DASH Jack

Né en 1907 à Londres (Southwark) ; syndicaliste, communiste.

Jack Dash a connu une enfance pauvre et quand il quitte l’école, à l’âge de quatorze ans, il doit aussitôt gagner sa vie. Au hasard de l’embauche il sera garçon de courses ou chasseur dans un salon de thé. Il s’engage alors dans l’armée. Quand il revient à la vie civile, il travaille dans le bâtiment et devient un syndicaliste convaincu. Puis, en 1936, il entre au Parti communiste. Il va déployer une très grande activité dans le mouvement national des chômeurs (National Unemployed Workers’ Movement) et c’est alors qu’il apprend à parler en public et s’initie à la technique d’organisation et d’infiltration.
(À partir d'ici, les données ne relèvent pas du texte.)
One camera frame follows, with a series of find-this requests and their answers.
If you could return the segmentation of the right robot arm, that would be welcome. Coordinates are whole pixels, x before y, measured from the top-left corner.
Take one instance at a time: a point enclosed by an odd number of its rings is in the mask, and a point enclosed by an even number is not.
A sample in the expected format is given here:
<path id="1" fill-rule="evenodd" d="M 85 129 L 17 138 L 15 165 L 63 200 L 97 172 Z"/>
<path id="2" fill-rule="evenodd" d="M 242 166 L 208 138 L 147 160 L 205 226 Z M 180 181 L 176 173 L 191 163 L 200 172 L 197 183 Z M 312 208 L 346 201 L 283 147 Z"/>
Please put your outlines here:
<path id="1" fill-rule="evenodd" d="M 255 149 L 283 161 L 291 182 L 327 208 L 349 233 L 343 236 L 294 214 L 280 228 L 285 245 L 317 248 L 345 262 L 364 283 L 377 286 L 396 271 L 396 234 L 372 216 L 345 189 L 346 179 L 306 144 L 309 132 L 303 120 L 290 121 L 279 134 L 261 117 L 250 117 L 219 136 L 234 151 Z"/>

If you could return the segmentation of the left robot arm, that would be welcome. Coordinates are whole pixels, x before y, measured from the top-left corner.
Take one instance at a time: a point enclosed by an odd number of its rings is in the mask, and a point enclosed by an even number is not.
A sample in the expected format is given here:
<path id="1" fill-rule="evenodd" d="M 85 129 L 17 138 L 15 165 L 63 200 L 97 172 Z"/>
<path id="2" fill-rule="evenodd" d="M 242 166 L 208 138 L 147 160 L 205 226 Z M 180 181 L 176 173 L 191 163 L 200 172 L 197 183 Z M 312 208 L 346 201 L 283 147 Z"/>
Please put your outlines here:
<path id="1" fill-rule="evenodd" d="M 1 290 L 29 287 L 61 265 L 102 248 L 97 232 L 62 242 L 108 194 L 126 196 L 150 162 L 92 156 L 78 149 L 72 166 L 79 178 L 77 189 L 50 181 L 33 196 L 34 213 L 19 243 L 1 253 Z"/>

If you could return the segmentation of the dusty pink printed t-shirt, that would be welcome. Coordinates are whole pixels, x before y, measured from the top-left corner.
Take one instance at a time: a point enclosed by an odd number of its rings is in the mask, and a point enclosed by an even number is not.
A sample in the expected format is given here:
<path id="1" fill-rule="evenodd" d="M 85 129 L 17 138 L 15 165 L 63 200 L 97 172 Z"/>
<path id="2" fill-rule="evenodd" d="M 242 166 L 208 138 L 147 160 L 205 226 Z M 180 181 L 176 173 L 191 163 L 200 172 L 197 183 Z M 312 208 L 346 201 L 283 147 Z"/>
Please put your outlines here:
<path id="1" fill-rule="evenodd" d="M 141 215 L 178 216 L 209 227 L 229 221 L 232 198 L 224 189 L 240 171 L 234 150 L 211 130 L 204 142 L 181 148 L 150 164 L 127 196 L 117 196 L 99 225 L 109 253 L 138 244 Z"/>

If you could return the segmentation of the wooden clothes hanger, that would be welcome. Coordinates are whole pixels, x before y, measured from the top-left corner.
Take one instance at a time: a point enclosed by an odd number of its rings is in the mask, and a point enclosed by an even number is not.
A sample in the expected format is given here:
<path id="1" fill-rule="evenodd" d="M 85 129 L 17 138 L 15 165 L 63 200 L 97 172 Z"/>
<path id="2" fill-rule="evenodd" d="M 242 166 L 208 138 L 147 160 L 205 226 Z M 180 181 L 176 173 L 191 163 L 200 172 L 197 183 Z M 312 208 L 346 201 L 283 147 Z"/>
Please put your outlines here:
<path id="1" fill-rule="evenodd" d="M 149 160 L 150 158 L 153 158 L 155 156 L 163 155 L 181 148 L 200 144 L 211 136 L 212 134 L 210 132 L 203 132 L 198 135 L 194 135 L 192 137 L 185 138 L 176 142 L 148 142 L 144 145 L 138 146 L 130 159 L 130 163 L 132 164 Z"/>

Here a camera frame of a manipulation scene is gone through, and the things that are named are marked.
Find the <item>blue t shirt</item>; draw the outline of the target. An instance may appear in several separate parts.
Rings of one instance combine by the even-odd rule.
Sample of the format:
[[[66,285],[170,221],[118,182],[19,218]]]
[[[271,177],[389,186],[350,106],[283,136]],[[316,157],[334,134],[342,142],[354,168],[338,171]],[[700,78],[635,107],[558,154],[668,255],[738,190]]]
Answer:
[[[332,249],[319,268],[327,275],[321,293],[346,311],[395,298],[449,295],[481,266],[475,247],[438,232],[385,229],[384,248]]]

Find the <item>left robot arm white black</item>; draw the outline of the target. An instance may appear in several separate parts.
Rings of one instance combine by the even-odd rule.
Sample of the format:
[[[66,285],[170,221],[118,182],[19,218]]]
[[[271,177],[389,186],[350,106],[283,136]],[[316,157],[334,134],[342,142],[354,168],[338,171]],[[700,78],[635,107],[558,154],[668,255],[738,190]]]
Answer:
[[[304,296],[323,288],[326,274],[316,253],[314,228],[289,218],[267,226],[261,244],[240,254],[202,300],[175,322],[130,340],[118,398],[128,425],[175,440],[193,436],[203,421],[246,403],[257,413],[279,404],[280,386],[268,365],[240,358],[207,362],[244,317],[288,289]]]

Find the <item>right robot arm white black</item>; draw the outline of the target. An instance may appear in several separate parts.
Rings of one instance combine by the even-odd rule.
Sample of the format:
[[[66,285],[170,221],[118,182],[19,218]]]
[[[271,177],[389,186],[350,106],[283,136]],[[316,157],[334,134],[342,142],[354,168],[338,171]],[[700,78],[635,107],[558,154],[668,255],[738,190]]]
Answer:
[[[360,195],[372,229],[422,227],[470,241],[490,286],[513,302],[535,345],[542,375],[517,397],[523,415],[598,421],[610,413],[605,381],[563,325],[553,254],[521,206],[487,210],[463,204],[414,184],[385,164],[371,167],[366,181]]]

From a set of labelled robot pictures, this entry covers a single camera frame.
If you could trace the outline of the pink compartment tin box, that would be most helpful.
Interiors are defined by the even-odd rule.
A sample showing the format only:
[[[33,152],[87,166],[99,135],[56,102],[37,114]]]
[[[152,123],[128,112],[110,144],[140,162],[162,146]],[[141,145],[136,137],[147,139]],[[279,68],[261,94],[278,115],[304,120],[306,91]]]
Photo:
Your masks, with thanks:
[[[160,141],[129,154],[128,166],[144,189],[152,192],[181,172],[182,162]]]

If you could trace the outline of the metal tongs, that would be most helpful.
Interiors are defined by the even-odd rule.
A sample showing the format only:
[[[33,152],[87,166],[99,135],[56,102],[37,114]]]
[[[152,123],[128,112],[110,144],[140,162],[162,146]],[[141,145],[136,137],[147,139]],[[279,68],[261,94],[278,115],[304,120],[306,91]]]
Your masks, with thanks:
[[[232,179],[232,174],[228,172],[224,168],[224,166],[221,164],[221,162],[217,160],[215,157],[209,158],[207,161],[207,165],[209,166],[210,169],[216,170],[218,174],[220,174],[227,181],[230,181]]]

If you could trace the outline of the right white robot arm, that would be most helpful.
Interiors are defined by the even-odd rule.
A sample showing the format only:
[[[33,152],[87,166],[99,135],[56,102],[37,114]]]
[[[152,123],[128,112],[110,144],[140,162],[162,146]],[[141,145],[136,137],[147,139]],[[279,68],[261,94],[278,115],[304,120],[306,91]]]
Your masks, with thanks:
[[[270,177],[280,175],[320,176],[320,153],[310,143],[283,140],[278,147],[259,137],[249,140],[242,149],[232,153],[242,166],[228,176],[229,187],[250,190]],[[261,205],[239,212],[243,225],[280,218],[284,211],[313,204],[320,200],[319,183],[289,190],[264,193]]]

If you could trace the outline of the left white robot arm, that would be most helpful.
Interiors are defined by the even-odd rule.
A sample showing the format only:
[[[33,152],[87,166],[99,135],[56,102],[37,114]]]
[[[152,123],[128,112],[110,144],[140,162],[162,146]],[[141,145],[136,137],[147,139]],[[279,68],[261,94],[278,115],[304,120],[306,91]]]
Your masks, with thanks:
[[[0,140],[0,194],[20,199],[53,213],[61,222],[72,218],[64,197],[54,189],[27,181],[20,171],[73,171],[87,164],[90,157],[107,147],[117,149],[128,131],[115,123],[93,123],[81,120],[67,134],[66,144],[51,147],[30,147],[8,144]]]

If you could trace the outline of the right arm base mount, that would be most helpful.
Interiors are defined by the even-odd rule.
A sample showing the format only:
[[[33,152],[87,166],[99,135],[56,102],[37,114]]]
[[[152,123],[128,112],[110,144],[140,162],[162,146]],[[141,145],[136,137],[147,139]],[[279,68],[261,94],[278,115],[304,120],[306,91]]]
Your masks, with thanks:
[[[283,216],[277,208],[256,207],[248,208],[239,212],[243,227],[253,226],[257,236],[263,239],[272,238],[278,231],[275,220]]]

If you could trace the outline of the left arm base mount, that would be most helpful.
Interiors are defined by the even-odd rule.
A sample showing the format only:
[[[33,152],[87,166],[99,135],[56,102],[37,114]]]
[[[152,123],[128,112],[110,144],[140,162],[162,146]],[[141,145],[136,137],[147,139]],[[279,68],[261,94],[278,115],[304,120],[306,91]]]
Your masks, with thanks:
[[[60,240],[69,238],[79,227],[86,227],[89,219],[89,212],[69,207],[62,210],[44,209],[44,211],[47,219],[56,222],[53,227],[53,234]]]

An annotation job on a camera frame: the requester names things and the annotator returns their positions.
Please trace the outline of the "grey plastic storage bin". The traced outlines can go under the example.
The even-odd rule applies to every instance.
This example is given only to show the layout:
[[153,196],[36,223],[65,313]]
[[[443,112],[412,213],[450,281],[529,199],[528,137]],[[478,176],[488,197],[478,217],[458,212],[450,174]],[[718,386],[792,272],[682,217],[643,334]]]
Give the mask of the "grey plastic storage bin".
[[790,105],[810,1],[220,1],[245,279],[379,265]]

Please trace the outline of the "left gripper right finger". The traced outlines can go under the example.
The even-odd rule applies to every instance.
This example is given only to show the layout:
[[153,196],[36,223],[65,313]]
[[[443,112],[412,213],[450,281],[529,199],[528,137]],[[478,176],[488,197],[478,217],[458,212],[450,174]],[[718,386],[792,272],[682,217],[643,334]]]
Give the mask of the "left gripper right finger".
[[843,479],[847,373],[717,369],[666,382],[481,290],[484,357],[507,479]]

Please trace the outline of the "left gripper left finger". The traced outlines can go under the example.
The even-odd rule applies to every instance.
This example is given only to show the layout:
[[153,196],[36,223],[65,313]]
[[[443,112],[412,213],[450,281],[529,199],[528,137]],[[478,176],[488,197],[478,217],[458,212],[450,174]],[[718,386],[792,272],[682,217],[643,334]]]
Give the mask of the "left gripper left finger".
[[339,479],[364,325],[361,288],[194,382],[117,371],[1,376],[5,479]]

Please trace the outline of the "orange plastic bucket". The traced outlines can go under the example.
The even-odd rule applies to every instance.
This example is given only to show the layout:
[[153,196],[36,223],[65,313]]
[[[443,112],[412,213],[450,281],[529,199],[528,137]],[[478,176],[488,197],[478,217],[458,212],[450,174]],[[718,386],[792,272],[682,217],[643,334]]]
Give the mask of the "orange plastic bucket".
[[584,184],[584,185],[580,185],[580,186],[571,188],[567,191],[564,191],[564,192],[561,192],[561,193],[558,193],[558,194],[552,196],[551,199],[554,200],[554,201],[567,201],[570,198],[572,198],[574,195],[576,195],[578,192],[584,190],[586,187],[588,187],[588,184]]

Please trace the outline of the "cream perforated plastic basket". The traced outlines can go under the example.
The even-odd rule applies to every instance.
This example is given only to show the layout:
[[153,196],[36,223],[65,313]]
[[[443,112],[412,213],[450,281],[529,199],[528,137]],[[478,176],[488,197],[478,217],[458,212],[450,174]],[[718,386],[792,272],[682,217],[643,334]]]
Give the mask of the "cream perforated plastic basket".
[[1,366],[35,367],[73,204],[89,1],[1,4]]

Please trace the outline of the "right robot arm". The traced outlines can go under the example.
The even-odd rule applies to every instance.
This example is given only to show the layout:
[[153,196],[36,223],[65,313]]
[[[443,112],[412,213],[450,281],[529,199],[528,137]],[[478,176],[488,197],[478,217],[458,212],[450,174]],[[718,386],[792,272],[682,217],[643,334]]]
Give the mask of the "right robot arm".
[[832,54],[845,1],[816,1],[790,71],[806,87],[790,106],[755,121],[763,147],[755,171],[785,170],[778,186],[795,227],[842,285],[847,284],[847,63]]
En 1945, après quelque temps chez les sapeurs-pompiers, Dash trouve une place de docker au port de Londres. Dorénavant et pendant un quart de siècle, c’est là qu’il va exercer ses capacités de meneur, de leader des masses. L’organisme où il milite est connu sous le nom de Collectif des travailleurs du port de Londres (Unofficial Port Workers’ Commiitee). La condition des dockers était telle que malgré son étiquette de communiste et sa réputation de militant fanatique, Dash a toujours été suivi par les travailleurs. Le mouvement syndical officiel, pour sa part, leur paraissait lointain et la situation tout à fait particulière du travail dans les docks stimulait l’action à la base. Dash s’est trouvé ainsi au centre d’une série de conflits « sauvages » (unofficial disputes), ce qui permet à la presse, généralement hostile, de le présenter au public comme l’archétype de l’agitateur et du trublion.

Dash abandonne son métier en 1970. Il a alors soixante-trois ans et désormais, tout en continuant de s’intéresser à la politique, il s’adonne à la peinture.

Pour citer cet article :
https://maitron.fr/spip.php?article75396, notice DASH Jack, version mise en ligne le 12 décembre 2009, dernière modification le 12 décembre 2009.

ŒUVRE ET BIBLIOGRAPHIE : La meilleure source de renseignements sur Dash est son autobiographie, publiée en 1969 : Good Moming, Brothers ! (Salut, Camarades !), Londres, 1969. — Quand il prend sa retraite, le Times lui consacre un article, le 17 février 1970.